• [YOUR OBJECTIVE]:
Which of the lines below contain the string "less"? Pull each one out of the data.

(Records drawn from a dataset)
|---|
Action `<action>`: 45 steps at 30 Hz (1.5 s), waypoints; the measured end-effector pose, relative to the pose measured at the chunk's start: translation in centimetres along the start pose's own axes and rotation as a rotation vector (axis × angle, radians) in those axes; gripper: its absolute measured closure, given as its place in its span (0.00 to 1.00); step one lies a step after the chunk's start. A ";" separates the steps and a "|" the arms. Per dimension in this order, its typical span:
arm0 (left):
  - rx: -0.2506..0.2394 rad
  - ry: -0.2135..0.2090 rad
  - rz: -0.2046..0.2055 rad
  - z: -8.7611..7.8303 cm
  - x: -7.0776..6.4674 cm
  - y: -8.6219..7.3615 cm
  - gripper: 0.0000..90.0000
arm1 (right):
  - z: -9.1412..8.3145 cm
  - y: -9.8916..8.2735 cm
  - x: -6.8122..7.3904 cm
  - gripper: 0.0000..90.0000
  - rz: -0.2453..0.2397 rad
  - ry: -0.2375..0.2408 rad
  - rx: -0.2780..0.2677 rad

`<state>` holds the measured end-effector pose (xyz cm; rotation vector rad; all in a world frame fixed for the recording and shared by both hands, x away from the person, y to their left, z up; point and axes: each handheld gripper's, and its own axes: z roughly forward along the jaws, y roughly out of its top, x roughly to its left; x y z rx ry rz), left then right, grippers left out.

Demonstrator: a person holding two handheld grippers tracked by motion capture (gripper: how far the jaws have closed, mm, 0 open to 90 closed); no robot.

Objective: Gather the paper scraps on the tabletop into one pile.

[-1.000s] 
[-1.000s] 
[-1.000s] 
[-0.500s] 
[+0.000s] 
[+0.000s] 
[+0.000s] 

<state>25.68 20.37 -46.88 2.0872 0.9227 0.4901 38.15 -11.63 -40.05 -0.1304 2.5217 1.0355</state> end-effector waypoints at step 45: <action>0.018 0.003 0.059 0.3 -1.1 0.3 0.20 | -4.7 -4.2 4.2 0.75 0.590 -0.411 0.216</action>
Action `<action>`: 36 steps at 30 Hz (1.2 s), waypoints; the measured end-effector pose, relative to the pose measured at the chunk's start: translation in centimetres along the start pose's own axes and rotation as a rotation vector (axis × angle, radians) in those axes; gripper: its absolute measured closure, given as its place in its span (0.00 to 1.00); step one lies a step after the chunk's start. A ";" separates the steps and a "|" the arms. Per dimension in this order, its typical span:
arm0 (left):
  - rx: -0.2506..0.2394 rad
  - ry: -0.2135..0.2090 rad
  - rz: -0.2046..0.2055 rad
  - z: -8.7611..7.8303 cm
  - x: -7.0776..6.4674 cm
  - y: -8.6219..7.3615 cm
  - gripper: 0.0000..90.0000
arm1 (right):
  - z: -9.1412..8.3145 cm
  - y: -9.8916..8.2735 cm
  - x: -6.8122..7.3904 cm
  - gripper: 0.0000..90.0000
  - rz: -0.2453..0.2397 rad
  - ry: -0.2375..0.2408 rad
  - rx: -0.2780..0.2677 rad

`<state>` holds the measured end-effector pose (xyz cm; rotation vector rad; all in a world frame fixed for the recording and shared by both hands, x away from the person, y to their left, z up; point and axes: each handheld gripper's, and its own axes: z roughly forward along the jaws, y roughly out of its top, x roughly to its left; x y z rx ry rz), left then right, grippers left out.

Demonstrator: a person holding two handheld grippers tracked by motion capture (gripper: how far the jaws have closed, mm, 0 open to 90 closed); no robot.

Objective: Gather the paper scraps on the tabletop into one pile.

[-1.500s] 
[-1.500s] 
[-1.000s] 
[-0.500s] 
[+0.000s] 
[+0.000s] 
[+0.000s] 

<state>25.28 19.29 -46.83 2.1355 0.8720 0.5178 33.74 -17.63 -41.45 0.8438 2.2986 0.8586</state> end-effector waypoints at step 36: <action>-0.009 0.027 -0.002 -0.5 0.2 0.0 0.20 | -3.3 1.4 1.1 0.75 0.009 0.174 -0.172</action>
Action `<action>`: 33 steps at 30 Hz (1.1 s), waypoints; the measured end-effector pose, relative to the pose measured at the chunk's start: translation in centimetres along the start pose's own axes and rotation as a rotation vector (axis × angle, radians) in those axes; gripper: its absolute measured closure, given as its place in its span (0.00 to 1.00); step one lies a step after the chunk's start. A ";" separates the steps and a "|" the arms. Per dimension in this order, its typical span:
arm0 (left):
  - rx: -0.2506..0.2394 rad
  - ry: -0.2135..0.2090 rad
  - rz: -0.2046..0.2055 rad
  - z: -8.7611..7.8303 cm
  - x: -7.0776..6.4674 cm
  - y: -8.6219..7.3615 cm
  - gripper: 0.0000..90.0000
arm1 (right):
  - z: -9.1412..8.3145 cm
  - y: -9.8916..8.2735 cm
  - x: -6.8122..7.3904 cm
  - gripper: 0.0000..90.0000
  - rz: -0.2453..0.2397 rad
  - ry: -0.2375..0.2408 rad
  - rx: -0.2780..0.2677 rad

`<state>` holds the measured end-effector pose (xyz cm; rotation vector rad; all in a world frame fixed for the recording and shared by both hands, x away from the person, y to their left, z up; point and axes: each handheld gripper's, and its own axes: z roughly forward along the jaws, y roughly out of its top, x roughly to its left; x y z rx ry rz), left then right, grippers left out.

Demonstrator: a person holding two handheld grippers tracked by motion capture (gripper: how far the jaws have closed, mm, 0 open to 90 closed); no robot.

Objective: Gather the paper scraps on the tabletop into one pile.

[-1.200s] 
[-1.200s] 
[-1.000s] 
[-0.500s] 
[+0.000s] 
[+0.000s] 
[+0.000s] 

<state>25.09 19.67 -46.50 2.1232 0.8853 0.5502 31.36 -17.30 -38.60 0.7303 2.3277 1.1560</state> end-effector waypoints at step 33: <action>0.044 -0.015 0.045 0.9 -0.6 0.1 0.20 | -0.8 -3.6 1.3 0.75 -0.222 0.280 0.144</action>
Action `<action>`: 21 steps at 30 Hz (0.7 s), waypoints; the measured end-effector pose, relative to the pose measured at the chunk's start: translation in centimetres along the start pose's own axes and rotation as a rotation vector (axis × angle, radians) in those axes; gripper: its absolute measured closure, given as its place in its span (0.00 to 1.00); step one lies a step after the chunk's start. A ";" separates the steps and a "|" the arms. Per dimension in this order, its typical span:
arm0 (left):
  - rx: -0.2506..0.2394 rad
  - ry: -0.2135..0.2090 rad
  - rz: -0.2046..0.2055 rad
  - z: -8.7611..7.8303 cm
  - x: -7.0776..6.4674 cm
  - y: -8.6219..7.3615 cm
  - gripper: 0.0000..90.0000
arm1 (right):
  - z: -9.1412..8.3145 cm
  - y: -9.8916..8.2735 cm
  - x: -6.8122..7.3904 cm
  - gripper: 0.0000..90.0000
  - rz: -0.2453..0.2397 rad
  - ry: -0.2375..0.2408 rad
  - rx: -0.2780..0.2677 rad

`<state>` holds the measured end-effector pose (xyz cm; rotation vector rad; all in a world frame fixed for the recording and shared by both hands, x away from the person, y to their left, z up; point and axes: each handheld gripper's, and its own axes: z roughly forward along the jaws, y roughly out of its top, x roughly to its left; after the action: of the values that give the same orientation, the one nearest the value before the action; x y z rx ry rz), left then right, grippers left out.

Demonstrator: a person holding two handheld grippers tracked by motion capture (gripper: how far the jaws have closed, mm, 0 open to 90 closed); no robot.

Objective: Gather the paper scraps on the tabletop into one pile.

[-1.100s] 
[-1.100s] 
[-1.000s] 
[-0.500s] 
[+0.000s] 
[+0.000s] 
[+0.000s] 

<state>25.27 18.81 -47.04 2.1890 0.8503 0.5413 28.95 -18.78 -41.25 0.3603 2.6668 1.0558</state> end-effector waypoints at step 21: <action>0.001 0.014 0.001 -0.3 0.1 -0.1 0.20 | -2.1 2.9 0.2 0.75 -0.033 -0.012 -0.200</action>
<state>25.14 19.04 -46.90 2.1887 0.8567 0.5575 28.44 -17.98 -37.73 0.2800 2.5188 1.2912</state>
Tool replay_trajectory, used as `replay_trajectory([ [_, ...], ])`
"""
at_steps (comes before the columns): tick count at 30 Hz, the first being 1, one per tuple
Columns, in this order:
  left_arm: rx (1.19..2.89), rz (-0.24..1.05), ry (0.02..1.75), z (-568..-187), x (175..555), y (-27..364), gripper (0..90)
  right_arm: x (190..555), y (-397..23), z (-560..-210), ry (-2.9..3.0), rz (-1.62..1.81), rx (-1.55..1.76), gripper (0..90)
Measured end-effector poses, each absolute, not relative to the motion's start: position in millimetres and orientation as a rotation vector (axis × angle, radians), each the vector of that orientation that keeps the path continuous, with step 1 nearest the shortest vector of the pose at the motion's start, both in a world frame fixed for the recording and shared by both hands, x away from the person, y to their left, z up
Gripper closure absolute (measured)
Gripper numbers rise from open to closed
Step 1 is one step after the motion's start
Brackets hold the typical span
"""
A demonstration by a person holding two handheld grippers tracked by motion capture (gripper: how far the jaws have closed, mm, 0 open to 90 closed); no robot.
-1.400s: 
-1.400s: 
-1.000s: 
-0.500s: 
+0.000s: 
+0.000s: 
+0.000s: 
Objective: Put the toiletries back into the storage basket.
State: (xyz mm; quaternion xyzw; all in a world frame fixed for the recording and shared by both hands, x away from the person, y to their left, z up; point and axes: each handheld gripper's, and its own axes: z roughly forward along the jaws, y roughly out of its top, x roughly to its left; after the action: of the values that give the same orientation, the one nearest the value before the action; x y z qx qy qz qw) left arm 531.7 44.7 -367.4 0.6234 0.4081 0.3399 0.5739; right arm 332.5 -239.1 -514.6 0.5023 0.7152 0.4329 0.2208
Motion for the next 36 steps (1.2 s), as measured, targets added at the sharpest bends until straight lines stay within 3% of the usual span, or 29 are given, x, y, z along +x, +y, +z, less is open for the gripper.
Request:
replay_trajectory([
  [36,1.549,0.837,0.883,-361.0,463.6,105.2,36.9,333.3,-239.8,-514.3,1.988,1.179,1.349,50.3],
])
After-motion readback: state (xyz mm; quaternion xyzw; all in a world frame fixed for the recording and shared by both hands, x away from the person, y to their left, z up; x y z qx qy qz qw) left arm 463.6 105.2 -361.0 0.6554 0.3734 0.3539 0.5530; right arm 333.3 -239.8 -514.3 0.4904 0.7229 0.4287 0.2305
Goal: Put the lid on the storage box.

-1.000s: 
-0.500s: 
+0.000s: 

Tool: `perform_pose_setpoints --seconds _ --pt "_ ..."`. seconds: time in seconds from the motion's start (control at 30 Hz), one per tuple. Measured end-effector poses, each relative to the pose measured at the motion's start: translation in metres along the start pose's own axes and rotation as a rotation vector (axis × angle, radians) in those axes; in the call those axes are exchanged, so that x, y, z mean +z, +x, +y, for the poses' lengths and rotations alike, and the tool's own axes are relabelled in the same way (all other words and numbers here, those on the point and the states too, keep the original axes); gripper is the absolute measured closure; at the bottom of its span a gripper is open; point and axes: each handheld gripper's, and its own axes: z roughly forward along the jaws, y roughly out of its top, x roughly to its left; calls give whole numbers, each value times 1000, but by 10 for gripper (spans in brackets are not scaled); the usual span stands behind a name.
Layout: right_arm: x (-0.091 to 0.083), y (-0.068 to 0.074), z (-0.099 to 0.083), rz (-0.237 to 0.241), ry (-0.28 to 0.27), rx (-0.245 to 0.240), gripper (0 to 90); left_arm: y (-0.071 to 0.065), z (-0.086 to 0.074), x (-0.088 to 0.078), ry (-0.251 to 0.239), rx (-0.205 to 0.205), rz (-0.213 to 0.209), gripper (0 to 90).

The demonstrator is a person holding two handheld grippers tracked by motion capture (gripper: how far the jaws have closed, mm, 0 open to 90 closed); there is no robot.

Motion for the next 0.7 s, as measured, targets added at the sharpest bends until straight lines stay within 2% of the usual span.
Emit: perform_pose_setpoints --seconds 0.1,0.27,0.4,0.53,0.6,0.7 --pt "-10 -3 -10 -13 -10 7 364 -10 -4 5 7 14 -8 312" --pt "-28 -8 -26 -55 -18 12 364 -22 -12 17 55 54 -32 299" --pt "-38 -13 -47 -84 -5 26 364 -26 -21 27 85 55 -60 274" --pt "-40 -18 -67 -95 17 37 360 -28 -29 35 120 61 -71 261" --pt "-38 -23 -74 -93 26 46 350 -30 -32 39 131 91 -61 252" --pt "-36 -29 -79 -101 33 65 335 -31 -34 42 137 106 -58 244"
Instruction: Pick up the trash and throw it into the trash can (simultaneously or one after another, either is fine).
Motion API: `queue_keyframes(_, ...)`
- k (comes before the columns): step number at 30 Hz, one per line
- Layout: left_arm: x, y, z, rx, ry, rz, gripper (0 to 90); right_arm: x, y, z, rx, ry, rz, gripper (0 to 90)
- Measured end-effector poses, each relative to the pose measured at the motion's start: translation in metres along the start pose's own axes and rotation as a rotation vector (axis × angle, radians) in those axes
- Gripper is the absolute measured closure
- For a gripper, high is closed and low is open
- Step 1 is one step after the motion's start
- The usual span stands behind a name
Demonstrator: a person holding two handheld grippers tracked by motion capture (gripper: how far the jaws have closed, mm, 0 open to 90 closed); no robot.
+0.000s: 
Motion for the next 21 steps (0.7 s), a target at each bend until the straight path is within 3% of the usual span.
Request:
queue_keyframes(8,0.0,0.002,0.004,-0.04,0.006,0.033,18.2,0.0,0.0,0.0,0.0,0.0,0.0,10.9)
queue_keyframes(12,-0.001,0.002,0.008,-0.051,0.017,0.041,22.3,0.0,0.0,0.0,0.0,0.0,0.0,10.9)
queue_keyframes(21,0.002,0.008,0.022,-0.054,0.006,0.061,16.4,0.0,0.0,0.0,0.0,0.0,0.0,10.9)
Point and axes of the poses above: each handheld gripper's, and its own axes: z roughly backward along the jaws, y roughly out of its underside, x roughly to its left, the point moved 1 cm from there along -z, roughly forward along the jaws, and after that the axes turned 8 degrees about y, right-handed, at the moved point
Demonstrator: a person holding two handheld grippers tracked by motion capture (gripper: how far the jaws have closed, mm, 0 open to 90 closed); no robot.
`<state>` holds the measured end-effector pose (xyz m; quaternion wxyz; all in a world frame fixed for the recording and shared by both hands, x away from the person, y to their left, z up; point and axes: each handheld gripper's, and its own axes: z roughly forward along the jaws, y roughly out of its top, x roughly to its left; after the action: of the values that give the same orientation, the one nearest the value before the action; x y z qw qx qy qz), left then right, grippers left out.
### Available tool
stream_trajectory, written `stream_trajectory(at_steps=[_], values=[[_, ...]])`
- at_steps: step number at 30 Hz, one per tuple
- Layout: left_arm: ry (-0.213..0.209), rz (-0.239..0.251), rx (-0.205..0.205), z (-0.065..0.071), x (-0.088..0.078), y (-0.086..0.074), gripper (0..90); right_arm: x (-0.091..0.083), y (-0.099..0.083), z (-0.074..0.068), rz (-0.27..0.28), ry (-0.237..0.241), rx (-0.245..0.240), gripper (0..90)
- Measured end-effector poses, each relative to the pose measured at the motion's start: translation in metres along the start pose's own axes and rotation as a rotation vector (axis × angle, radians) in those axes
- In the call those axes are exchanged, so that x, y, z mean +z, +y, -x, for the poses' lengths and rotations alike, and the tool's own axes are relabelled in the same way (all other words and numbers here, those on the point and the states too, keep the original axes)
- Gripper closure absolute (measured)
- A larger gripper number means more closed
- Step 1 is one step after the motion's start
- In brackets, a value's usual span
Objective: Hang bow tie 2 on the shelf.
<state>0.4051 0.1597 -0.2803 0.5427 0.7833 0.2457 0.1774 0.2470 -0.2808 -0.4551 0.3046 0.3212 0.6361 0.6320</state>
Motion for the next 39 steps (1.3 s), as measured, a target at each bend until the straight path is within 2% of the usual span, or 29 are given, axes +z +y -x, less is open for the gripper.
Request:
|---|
• [OUTPUT FOR THIS EXERCISE]:
Motion for the next 36 steps (1.2 s), as measured, targets added at the sharpest bends until straight lines stay within 3% of the usual span, or 29 are given, x, y, z along +x, +y, +z, less is open for the gripper.
Motion for the next 39 steps (1.3 s), as measured, a target at each bend until the straight path is within 2% of the usual span, or 29 are given, axes +z +y -x, less is open for the gripper.

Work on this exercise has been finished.